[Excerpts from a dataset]
════════════════════

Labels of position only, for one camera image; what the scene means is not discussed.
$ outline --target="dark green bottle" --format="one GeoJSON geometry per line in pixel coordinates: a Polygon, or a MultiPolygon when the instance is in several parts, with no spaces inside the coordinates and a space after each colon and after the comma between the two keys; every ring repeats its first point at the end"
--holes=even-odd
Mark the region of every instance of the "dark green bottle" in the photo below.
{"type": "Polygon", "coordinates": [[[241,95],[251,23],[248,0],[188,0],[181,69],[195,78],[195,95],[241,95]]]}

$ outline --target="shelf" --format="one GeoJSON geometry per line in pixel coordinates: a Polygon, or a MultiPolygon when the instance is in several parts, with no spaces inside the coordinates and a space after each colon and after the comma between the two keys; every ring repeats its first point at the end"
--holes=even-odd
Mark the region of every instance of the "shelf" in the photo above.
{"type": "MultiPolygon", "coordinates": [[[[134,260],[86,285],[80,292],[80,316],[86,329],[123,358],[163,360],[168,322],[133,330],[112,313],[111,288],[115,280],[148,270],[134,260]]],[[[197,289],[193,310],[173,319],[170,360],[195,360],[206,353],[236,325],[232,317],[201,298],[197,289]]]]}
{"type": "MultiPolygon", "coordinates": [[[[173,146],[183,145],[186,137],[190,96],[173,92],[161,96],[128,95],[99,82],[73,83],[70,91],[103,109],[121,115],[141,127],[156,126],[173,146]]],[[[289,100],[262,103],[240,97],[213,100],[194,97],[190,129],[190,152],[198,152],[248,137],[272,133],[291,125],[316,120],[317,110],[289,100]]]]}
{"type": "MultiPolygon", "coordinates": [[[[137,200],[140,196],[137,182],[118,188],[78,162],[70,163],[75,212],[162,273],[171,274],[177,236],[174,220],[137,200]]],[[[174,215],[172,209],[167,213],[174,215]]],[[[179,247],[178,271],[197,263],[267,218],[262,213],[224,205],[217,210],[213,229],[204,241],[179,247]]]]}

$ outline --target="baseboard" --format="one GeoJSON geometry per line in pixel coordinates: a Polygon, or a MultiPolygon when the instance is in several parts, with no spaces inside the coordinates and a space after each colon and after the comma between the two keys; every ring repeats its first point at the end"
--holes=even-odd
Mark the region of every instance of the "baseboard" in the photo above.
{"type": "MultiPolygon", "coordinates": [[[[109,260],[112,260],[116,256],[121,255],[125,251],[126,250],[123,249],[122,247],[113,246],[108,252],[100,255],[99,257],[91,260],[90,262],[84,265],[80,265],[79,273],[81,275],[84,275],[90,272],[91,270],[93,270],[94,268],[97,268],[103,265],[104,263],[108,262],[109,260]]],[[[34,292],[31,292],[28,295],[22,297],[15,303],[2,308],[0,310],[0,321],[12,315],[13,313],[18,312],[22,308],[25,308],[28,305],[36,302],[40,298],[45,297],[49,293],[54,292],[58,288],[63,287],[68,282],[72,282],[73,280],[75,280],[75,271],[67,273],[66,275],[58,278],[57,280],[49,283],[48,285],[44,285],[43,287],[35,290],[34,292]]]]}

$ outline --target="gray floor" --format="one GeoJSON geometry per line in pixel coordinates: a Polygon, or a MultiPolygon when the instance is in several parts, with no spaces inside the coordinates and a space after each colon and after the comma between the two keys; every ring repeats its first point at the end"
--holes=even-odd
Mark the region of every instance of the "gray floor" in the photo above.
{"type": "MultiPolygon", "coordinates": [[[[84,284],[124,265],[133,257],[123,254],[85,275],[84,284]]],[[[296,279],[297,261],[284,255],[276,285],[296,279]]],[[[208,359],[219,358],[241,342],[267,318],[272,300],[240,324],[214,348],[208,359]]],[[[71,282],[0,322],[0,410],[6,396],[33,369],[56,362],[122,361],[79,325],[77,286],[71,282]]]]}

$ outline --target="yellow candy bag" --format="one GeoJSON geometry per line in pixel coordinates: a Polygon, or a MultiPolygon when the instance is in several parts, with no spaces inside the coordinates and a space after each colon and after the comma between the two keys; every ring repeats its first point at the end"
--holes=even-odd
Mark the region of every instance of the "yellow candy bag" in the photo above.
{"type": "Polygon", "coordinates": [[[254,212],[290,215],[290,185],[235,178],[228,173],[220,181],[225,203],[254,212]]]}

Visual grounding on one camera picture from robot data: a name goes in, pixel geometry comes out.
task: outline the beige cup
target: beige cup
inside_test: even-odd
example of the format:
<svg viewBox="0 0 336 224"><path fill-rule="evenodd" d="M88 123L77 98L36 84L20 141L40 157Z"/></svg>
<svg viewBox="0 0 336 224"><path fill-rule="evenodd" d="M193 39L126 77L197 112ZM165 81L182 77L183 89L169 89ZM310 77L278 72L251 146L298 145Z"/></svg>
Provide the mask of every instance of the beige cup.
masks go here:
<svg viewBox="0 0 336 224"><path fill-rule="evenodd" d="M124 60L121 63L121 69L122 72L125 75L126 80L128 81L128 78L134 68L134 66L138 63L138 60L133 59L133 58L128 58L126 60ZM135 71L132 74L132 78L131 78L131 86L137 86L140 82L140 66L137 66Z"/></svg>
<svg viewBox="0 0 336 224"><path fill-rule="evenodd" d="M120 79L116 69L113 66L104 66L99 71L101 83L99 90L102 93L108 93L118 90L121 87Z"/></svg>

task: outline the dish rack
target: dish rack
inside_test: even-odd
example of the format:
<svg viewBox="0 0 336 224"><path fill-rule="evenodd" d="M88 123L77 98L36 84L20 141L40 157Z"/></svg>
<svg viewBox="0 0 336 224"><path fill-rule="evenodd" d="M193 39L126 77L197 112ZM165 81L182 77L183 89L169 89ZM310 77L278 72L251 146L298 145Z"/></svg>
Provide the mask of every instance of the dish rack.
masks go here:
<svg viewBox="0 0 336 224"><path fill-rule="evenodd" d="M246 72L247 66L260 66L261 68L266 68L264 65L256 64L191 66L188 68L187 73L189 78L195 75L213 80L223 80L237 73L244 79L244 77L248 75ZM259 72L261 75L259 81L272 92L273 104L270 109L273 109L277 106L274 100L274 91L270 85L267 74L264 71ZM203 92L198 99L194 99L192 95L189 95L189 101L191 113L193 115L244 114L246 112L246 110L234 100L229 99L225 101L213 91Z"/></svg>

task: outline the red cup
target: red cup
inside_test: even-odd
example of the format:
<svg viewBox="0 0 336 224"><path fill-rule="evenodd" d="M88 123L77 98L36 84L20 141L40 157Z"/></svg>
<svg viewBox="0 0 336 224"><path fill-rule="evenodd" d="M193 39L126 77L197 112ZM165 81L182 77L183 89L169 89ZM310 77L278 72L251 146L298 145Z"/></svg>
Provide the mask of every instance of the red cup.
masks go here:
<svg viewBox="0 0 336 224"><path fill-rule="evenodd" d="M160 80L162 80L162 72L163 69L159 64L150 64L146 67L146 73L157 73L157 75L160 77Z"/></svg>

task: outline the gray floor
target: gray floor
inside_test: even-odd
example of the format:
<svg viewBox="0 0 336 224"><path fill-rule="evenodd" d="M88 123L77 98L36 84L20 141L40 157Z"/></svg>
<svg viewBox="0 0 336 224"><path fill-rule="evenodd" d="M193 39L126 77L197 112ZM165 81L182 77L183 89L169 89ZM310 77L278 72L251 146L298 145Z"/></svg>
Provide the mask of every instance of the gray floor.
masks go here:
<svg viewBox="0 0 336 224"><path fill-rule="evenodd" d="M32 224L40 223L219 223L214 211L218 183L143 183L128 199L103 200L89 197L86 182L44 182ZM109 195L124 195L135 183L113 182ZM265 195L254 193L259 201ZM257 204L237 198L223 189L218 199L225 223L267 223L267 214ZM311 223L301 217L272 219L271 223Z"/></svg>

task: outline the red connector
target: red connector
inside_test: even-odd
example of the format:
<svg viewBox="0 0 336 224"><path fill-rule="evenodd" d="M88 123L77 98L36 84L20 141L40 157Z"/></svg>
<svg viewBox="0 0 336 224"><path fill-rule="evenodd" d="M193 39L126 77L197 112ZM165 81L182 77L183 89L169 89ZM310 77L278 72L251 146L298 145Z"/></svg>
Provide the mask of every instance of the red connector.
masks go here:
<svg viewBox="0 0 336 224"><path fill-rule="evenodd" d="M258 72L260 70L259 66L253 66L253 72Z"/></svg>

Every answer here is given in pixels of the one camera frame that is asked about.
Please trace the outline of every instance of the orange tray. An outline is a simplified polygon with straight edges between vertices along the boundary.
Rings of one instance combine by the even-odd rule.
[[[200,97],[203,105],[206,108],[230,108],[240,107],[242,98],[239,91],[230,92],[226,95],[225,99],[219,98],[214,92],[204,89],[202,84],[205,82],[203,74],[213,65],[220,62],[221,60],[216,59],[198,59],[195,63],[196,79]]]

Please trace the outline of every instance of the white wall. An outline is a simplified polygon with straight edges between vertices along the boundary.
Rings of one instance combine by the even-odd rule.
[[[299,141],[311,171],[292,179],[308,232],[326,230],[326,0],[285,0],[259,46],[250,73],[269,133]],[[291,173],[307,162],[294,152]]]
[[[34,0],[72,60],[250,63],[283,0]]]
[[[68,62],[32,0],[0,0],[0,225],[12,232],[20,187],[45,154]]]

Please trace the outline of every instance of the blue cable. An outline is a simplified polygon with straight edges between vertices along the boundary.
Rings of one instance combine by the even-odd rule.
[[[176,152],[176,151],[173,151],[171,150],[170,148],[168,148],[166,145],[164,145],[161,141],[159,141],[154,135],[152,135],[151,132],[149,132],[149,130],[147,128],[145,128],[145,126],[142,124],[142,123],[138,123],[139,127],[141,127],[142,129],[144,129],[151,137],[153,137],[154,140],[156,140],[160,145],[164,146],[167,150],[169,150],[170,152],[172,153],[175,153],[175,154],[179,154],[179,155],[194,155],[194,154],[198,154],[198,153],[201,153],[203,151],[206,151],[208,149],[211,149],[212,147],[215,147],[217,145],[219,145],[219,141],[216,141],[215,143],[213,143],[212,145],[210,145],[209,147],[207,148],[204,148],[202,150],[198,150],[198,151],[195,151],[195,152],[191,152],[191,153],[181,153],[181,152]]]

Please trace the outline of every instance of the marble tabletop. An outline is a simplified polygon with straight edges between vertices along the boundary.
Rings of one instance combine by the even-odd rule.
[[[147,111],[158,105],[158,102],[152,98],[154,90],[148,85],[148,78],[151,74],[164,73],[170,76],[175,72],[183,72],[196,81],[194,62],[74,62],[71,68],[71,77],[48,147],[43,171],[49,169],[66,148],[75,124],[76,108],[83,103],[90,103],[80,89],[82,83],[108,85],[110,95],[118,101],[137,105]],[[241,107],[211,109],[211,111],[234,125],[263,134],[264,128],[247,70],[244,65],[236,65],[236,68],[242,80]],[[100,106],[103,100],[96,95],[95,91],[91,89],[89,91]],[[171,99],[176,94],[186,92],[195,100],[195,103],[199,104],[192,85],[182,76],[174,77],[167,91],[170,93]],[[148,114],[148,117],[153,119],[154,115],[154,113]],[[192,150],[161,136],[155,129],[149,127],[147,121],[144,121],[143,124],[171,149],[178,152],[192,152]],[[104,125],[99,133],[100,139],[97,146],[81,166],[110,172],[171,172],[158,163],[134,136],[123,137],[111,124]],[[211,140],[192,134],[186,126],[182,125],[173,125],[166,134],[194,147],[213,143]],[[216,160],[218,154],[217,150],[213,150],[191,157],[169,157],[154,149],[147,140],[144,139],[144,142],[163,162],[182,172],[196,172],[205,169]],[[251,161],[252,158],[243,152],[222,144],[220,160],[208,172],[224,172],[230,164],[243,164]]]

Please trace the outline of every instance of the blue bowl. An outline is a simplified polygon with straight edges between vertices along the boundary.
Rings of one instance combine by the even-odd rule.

════════════════════

## Assignment:
Copy every line of the records above that holds the word "rack".

## Solution to this exercise:
task: outline the dish rack
target: dish rack
Provide the mask of every instance of the dish rack.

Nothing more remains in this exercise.